Blood tests, such as a complete blood count (CBC), blood chemical profile, blood gases, and glucose test will be done. A urinalysis is another test that is helpful in diagnosing alocasia poisoning because the elephant ear contains asparagine, which increases protein levels. Some images of your dog’s abdomen will be taken with radiographs (x-rays) and an ultrasound to help see the contents of your dog’s stomach.
Treatment of Alocasia (Elephant Ear) Poisoning in Dogs
The treatment will depend on how much your dog has eaten and how long ago it happened. If diarrhea and vomiting are present, the veterinarian will administer IV fluids to flush the toxins from your dog’s system. They will also monitor your dog’s vital signs, which includes body temperature, blood pressure, heart rate, respirations, and oxygen level. Antiemetics will be given through your dog’s IV to control vomiting. Depending on your dog’s overall health and condition, the veterinarian may decide to keep him in the hospital overnight for observation.

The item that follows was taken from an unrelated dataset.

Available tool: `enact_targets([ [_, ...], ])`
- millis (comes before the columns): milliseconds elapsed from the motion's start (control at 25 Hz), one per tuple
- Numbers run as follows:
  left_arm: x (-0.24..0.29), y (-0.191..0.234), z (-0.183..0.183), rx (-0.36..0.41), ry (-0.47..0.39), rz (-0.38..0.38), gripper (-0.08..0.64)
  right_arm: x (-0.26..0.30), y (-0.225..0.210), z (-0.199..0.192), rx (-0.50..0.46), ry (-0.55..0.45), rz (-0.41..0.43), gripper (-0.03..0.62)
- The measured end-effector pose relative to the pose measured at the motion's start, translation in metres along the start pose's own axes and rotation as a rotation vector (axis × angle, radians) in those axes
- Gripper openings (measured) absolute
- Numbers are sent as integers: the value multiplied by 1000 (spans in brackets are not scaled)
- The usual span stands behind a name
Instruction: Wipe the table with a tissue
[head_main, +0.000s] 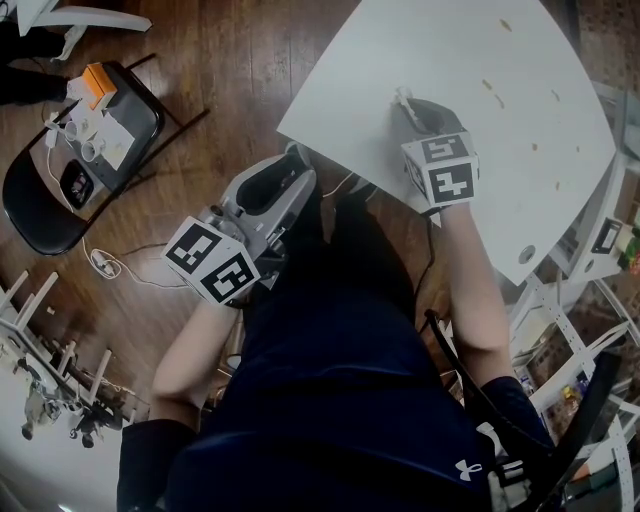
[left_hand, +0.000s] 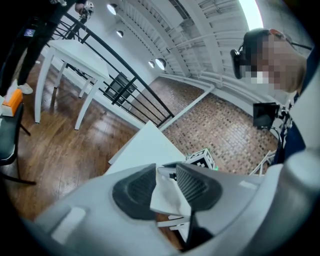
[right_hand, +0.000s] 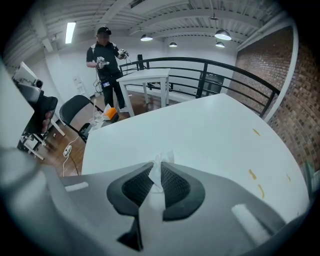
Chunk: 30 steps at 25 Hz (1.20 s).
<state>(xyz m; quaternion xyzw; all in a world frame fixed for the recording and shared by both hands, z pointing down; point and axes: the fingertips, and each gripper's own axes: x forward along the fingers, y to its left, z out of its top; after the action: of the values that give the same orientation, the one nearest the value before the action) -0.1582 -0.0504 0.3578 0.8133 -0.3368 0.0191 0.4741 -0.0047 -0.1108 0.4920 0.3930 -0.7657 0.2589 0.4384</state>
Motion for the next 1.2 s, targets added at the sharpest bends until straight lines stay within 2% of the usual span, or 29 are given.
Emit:
enact_targets([
  [200, 0, 1, 1, 0, 5, 2, 127, 2, -3, 0, 30, -18, 24, 48],
  [640, 18, -17, -8, 14, 30, -21, 127, -15, -27, -32, 92, -24, 2, 48],
  [960, 31, -37, -19, 30, 42, -37, 127, -28, -36, -53, 119, -31, 3, 48],
  [1200, 34, -46, -26, 21, 38, -41, 127, -28, -36, -53, 116, -39, 9, 48],
])
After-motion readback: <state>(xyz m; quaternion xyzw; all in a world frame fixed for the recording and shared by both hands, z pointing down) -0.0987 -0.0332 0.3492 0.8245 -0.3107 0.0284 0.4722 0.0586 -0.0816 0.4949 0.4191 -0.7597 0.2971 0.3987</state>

Recovery of Alocasia (Elephant Ear) Poisoning in Dogs
Once your dog is allowed to go home, prepare a safe and quiet place for him to relax for at least one more day. It is preferable to keep your dog caged overnight to prevent overexertion. Your veterinarian may put your dog on a special bland diet until his digestive system is back to normal, so be sure to follow those directions and provide plenty of fresh water at all times. To prevent this from happening in the future, be sure to keep poisonous plants and medications out of your dog’s reach.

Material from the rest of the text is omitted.